- [Exercise]
Look through the listing below for lines containing the word "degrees". State only their number.

- [Raw data]
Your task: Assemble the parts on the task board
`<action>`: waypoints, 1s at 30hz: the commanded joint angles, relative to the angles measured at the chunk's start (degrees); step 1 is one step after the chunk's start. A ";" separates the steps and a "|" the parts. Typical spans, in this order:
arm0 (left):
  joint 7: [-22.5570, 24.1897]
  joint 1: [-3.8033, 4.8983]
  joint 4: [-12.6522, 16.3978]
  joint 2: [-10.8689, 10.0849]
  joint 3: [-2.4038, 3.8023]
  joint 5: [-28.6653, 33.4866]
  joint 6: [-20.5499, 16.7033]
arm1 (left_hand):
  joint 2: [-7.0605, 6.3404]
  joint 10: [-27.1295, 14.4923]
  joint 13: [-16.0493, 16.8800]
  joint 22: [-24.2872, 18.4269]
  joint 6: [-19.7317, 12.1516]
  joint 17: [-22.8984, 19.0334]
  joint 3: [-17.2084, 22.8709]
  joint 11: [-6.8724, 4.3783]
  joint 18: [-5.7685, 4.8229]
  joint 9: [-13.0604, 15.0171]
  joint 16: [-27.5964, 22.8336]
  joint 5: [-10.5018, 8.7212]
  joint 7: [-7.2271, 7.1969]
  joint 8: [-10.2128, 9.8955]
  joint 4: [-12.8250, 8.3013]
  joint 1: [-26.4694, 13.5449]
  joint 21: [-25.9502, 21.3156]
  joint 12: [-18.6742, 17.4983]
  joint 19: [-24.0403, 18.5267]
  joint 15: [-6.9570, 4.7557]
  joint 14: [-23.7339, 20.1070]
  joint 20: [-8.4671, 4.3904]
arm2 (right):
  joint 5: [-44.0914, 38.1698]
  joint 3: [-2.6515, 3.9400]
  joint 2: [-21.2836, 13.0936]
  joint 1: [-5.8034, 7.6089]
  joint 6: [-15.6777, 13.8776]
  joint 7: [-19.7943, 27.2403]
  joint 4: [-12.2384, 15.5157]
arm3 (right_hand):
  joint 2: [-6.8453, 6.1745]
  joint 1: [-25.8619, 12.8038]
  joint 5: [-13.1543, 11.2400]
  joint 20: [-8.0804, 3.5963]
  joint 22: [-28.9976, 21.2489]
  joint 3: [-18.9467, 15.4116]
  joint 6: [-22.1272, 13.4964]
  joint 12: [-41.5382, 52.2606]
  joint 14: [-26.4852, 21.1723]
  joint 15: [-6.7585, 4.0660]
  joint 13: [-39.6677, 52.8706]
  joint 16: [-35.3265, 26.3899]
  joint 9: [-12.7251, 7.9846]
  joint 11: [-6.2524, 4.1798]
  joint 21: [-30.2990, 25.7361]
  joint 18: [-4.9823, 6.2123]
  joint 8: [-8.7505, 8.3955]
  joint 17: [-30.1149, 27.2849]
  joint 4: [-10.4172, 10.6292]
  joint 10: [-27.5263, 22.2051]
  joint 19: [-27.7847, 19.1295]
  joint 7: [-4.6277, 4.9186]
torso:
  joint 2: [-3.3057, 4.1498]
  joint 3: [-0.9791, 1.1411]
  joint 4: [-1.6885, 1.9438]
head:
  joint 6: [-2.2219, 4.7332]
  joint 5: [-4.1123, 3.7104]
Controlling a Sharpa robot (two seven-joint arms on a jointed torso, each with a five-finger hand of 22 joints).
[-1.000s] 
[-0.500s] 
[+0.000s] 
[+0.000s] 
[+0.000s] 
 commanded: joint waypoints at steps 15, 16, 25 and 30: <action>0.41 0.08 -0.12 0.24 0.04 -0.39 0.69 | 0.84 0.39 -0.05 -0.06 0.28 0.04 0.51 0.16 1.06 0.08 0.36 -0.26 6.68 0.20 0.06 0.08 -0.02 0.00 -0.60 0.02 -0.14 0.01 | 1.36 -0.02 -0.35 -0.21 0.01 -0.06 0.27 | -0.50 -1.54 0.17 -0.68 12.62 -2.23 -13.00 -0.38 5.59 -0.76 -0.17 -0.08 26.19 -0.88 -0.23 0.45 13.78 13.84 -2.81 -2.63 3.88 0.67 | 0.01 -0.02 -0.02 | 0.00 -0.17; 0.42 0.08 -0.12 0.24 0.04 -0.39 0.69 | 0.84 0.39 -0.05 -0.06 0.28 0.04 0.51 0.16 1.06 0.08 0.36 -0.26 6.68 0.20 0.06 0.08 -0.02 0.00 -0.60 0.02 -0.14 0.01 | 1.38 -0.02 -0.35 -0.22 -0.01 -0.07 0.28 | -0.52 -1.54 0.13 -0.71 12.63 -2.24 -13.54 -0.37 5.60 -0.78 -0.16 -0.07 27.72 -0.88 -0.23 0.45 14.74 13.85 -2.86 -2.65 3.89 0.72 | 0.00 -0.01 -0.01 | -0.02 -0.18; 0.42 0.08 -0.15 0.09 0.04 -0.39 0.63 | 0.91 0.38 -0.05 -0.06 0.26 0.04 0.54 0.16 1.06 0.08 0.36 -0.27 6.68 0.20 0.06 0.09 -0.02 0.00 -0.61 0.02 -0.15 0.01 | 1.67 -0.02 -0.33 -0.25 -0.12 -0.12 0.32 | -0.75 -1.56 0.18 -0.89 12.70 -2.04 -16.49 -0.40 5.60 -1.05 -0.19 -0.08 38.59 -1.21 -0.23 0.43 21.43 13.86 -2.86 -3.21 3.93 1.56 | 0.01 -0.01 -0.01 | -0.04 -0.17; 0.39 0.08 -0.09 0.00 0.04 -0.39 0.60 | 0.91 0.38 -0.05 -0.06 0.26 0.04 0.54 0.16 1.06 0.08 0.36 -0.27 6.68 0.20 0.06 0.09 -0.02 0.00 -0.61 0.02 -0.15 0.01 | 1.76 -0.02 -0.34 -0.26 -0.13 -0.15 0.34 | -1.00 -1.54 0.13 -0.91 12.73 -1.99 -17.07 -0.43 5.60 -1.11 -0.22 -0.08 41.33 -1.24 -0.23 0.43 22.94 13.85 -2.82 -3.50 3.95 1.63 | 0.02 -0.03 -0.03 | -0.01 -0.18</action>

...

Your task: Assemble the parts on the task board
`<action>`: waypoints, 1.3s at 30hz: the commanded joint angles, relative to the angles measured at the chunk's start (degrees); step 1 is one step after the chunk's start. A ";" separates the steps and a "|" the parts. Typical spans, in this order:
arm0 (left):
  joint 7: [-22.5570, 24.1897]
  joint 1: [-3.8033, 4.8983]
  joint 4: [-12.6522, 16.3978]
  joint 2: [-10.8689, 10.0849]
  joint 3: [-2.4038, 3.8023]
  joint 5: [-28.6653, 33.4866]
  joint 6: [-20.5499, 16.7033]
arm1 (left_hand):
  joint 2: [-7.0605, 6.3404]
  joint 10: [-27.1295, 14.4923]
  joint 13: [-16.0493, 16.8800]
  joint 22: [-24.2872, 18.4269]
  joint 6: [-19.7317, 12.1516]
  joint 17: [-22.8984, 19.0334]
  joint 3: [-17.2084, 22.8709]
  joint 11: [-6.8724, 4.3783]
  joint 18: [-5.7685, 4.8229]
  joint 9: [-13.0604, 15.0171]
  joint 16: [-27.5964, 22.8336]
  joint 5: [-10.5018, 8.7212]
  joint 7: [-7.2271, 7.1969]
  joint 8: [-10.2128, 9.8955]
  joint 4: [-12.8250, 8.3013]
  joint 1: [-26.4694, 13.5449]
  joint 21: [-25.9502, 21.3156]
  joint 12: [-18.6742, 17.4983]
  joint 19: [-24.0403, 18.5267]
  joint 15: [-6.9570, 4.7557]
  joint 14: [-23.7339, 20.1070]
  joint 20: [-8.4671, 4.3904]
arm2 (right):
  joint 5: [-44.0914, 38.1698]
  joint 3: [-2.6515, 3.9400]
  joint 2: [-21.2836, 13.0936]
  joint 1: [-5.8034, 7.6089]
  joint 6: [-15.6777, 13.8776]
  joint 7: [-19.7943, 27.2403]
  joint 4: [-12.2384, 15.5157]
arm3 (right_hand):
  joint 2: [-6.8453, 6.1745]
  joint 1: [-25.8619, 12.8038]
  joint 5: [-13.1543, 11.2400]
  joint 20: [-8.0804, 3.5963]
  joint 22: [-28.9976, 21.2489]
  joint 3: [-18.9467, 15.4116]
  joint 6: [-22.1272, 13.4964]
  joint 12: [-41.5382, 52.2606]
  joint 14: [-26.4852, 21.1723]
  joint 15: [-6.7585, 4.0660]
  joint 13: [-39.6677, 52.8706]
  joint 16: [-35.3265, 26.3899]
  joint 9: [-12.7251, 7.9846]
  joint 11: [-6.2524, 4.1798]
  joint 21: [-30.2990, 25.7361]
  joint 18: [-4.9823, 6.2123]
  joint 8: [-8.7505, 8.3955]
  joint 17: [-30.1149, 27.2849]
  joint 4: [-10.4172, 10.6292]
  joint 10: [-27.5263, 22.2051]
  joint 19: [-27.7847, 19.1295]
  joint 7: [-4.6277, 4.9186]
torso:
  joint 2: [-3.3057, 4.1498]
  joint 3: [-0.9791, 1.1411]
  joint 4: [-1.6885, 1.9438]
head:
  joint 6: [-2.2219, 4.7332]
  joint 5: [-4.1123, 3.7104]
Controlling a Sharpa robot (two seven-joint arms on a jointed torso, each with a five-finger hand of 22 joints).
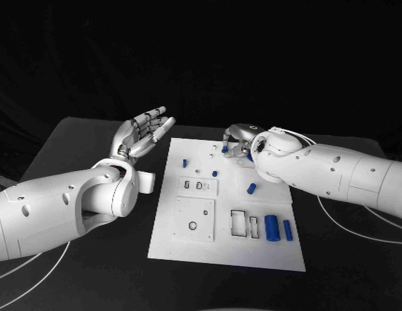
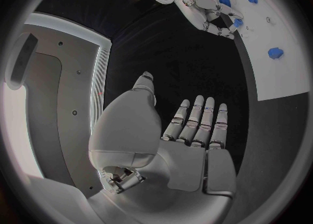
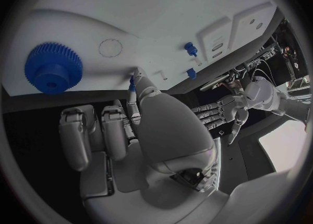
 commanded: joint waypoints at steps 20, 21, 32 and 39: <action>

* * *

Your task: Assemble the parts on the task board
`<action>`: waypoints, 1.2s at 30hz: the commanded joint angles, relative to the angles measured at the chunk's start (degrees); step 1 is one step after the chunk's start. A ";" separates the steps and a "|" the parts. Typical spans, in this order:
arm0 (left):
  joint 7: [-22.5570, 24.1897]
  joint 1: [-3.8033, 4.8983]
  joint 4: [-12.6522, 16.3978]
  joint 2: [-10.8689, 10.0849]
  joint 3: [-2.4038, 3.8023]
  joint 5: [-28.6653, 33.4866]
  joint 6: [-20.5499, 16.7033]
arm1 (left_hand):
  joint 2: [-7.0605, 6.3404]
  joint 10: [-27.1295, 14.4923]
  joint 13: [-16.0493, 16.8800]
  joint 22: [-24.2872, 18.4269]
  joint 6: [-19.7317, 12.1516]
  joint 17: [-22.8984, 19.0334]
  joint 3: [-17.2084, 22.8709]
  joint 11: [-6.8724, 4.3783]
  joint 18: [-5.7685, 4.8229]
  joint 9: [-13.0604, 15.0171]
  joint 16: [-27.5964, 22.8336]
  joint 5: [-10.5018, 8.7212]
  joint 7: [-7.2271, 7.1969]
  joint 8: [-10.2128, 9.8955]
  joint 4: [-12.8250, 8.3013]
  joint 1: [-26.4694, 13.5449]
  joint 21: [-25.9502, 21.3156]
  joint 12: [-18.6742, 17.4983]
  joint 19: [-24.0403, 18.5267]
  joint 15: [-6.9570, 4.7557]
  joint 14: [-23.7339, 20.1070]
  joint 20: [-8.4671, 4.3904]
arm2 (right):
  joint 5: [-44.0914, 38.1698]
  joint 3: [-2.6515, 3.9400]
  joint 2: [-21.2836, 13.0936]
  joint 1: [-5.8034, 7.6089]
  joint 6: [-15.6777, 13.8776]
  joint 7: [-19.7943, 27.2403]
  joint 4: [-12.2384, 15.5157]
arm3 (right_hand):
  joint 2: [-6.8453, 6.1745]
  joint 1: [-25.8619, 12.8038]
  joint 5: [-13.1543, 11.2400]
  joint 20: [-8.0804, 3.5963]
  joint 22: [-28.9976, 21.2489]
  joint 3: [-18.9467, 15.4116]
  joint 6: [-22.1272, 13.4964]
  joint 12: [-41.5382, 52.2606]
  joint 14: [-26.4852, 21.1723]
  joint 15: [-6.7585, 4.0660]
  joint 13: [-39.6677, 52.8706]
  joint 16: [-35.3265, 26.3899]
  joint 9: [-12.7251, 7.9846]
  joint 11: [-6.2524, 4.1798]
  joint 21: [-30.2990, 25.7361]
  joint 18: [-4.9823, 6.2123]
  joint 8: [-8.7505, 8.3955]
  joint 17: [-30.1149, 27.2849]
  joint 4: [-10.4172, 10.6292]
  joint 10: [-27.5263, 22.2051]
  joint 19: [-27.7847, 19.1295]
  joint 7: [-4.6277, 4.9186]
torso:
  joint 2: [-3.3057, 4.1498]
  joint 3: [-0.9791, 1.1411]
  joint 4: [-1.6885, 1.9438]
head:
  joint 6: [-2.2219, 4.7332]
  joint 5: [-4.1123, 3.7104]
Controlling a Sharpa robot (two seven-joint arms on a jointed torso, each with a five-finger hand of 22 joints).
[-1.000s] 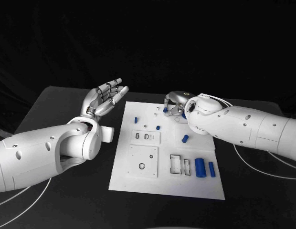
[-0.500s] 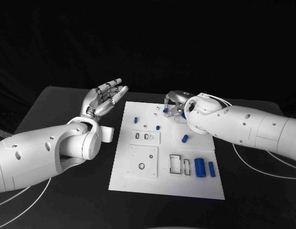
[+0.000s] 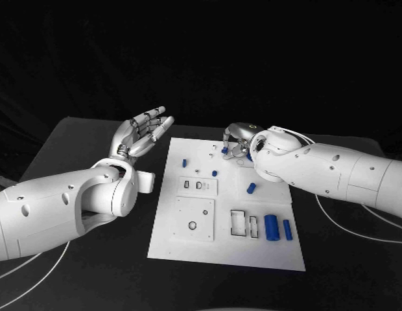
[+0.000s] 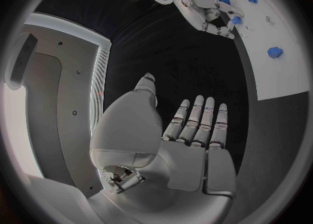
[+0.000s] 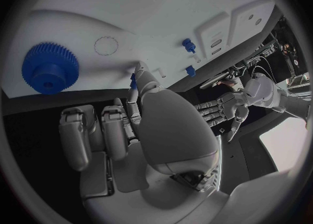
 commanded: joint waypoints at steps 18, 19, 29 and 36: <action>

- [Written reply]
3